Young also attributes economic struggles to the rising cost of living. “When you get an apartment in Bayonne, it will cost you about $1,200 or $1,300. And if you’re bringing home $500, $600 dollars a week, how can you survive like that?” She said that many residents who come through the BEOF have minimum-wage and part-time jobs, which are not enough to keep up with the cost of living. The BEOF offers on-the-job training for five people at the BEOF and helps to place others at businesses around Bayonne so that looking for jobs in the future will be less burdensome. “They work in our main office, in our nutrition site,” said Howard.“They might help the front desk, answer the phones, do some filing, help prepare food for Meals on Wheels.”
State Senator Sandra Cunningham (31st District) was the opening speaker. “I must say this event is fabulous and everyone looks wonderful in white,” she began. “As a state senator, we hear people all the time who come in who have issues. They need someone to listen to their problems. They need to find an answer.
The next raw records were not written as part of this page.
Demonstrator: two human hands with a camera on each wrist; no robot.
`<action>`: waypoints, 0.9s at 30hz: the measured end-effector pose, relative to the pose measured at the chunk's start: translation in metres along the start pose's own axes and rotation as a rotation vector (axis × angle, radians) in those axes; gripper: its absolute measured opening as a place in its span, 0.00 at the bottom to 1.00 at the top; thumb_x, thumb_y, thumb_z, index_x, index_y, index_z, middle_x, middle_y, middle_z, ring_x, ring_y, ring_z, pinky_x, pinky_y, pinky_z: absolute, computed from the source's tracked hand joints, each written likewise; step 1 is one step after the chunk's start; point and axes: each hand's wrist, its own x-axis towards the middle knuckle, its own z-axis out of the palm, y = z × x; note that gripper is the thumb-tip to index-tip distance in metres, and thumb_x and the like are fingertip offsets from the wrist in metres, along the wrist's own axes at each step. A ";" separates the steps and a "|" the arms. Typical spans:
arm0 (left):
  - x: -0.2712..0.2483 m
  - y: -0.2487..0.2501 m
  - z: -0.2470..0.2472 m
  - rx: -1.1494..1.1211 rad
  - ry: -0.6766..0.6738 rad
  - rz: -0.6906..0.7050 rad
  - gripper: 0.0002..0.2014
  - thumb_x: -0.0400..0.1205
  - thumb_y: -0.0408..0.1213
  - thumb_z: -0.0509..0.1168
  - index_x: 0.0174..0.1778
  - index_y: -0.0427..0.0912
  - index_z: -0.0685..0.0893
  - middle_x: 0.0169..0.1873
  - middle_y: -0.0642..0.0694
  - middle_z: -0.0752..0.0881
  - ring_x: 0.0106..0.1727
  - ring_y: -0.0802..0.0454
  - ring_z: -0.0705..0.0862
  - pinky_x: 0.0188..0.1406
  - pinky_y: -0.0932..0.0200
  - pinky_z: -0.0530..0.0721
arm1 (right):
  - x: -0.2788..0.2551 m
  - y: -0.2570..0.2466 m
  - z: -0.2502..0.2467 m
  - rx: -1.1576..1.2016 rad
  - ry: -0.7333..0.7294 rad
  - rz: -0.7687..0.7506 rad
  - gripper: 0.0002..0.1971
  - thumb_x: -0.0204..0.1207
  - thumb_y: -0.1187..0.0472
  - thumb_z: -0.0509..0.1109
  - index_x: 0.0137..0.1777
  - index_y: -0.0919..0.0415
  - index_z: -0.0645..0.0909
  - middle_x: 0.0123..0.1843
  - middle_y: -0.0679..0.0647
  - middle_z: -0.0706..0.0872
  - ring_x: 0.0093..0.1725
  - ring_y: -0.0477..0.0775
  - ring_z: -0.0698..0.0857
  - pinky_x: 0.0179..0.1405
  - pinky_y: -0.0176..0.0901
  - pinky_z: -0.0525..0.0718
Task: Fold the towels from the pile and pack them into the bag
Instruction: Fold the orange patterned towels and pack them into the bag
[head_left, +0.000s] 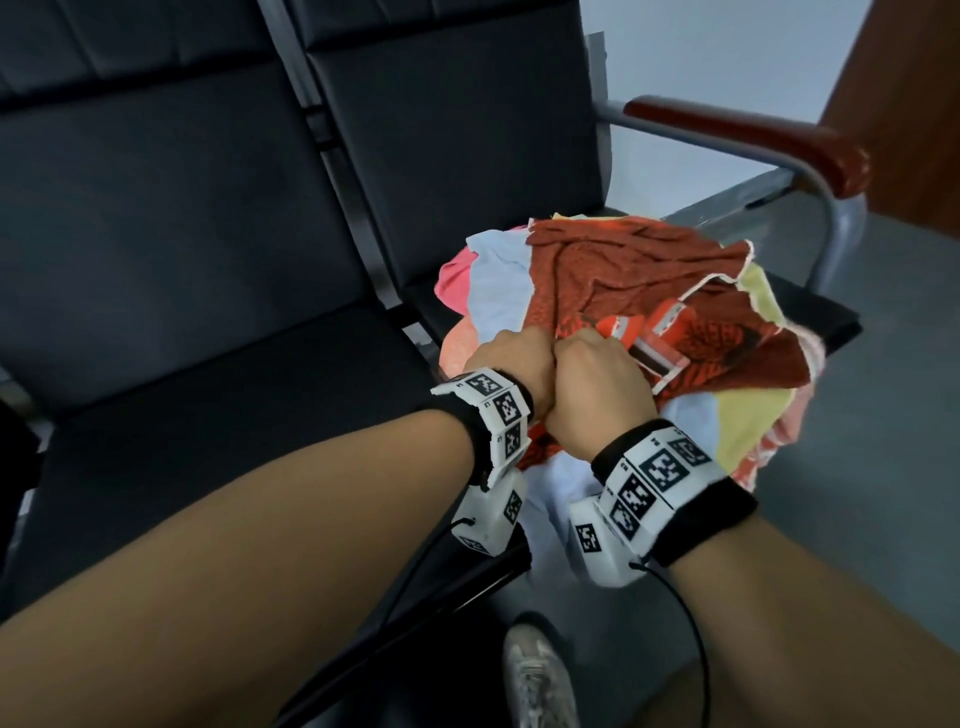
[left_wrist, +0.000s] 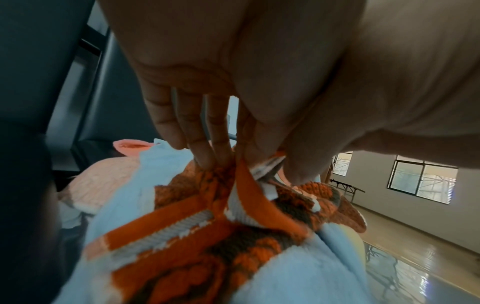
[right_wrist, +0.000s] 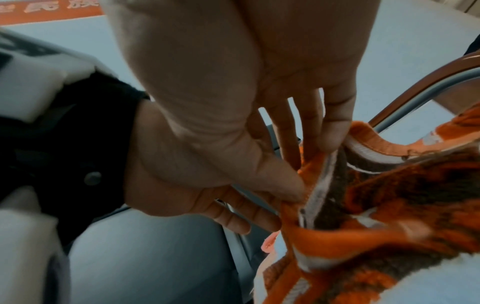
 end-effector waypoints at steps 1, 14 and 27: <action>0.000 0.000 0.001 -0.009 0.001 -0.009 0.12 0.84 0.38 0.58 0.58 0.45 0.85 0.56 0.39 0.86 0.56 0.36 0.85 0.47 0.49 0.78 | 0.000 0.001 0.001 0.017 0.015 0.010 0.13 0.73 0.64 0.68 0.58 0.62 0.81 0.62 0.61 0.81 0.63 0.66 0.79 0.62 0.53 0.77; -0.040 -0.001 -0.032 -0.160 0.198 0.043 0.11 0.80 0.31 0.57 0.53 0.48 0.63 0.36 0.44 0.77 0.43 0.33 0.79 0.40 0.47 0.77 | -0.004 0.000 0.006 0.157 0.302 0.163 0.27 0.70 0.67 0.71 0.70 0.55 0.74 0.67 0.56 0.80 0.71 0.65 0.72 0.67 0.60 0.68; -0.098 -0.062 -0.063 -0.206 0.284 -0.072 0.21 0.79 0.48 0.77 0.59 0.44 0.78 0.52 0.46 0.87 0.52 0.44 0.85 0.53 0.47 0.85 | -0.005 -0.063 0.004 0.413 0.170 0.049 0.12 0.77 0.68 0.68 0.59 0.62 0.79 0.61 0.66 0.83 0.60 0.72 0.82 0.54 0.56 0.76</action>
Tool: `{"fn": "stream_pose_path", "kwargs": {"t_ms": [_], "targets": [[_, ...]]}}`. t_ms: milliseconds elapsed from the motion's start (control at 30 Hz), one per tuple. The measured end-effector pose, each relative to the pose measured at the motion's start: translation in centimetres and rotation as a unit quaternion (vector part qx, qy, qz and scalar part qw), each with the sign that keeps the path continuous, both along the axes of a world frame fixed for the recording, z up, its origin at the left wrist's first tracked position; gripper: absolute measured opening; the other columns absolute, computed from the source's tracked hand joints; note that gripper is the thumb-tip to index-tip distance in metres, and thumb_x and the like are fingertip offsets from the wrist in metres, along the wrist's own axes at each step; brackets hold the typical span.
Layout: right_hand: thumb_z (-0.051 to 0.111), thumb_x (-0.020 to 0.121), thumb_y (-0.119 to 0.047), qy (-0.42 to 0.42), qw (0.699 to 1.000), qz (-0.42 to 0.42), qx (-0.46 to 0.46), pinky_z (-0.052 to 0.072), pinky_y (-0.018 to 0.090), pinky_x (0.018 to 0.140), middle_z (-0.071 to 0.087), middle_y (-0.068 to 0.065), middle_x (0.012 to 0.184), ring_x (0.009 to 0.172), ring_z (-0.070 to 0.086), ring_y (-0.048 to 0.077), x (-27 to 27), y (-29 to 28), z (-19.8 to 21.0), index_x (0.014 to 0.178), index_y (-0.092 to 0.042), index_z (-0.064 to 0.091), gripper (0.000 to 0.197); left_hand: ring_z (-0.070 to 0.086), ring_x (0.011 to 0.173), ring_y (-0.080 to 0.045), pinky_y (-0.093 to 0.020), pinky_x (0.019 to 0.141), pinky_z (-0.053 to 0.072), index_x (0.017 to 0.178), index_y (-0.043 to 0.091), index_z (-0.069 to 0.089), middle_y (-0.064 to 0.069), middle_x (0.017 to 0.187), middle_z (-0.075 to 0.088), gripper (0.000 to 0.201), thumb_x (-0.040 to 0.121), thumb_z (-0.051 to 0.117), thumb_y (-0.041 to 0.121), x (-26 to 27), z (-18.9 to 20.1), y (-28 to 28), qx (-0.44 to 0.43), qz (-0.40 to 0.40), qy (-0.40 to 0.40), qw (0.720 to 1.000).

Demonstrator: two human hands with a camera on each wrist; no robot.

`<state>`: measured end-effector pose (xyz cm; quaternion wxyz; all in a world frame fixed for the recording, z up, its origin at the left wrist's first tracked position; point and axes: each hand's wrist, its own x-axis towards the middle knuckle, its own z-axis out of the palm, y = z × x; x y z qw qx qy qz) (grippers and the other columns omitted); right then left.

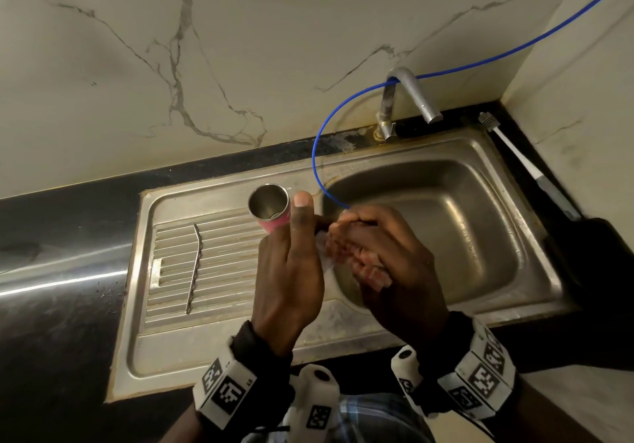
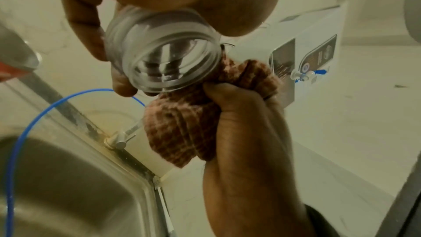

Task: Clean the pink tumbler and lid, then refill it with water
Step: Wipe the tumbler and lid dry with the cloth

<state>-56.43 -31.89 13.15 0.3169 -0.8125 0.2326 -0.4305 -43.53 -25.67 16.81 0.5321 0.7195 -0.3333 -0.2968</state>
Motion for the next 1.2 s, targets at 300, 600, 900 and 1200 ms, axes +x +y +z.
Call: {"fn": "stream_pose_path", "kwargs": {"t_ms": [300, 600, 900, 1200], "targets": [[0.069, 0.085, 0.013, -0.024, 1.0, -0.015, 0.013, 0.056, 0.044, 0.084, 0.064, 0.016, 0.117, 0.107, 0.066, 0.032, 0.1, 1.1, 1.6, 0.112, 0.001, 0.075, 0.031, 0.06, 0.061, -0.022, -0.023, 0.067, 0.043, 0.1, 0.009, 0.07, -0.004, 0.063, 0.064, 0.071, 0.114, 0.015, 0.052, 0.2, -0.2, -0.1, -0.028, -0.037, -0.195, 0.98], [0.064, 0.097, 0.005, -0.037, 0.964, -0.024, 0.264, 0.058, 0.029, 0.08, 0.075, 0.007, 0.099, 0.088, 0.073, 0.019, 0.5, -0.3, -0.1, 0.113, -0.005, 0.073, 0.02, 0.064, 0.067, -0.027, -0.05, 0.071, 0.044, 0.078, -0.005, 0.072, -0.017, 0.069, 0.069, 0.107, 0.101, 0.009, 0.079, -0.5, 0.9, 0.4, -0.056, 0.013, -0.139, 0.989], [0.069, 0.095, -0.017, -0.019, 0.925, -0.058, 0.374, 0.055, 0.047, 0.102, 0.077, 0.0, 0.111, 0.107, 0.072, 0.014, 1.1, -0.7, 0.3, 0.117, -0.011, 0.076, 0.024, 0.071, 0.082, -0.021, -0.046, 0.073, 0.051, 0.091, 0.01, 0.079, -0.001, 0.085, 0.076, 0.075, 0.11, 0.025, 0.059, -0.2, -1.3, 0.4, -0.109, 0.036, -0.16, 0.98], [0.066, 0.092, 0.001, -0.051, 0.844, -0.041, 0.532, 0.063, 0.048, 0.083, 0.08, 0.008, 0.093, 0.087, 0.078, 0.028, 1.0, -0.3, 0.3, 0.097, -0.015, 0.078, 0.021, 0.076, 0.081, -0.036, -0.05, 0.078, 0.061, 0.083, 0.016, 0.083, -0.015, 0.086, 0.079, 0.053, 0.103, 0.044, 0.046, 1.1, 0.6, -0.2, -0.114, 0.017, 0.131, 0.985]]}}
We call the BEOF, and we know they’re going to be treated with respect. They’re going to be cared for and they’re going to have an answer. Whether they can be helped or not or how that’s done, the BEOF will be honest. No game-play. And they will care about how they treat our residents. That is very important.”
“We have to keep changing with the times and look at what’s in demand and try to provide those services based on the current needs for today.” – Samantha Howard
Seniors in attendance
The BEOF bused in a group of seniors to attend the event. Barbara Hopkins, a senior living in Bayonne, said, “The BEOF does a tremendous job,” but that the organization can do only so much for seniors who need much more than what the BEOF can provide. She goes to the senior center on 4th Street for the Meals on Wheels program as often as she can. According to BEOF Nutrition Manager Lori Anderson, there are about 300 people in the Meals on Wheels Program and 60-75 on the wait list.
Despite the good that the BEOF does, Hopkins said that the state cutting food stamps has hurt people in her position. “We already paid our way to assist others who came before us. Now it’s our turn,” Hopkins said. “For instance, some people only get $16 a month in food stamps. Is that too much money for one month? That’s a little bit crass that [the state] is going to penalize the senior citizens for whatever their budget problem is. But $16 a month is less than 50 cents a day. So you want to cut people’s food stamps? I don’t think I have to be more clear than that. It’s pretty obvious, right?”
Councilman-at-large Juan Perez spoke on issues that face blue-collar workers. “It’s a blue collar town, and it’s a blue collar county,” he said.“We’re not talking about some high-society county. A lot of people are losing their jobs. The market is great, but the job situation is not that great, and that’s why the BEOF is here to help these people. With the little bit they have, they do a lot.” Issues of poverty prompted Perez to repeat Winston Churchill’s much-quoted line: “Never has there been so much owed by so many to so few.”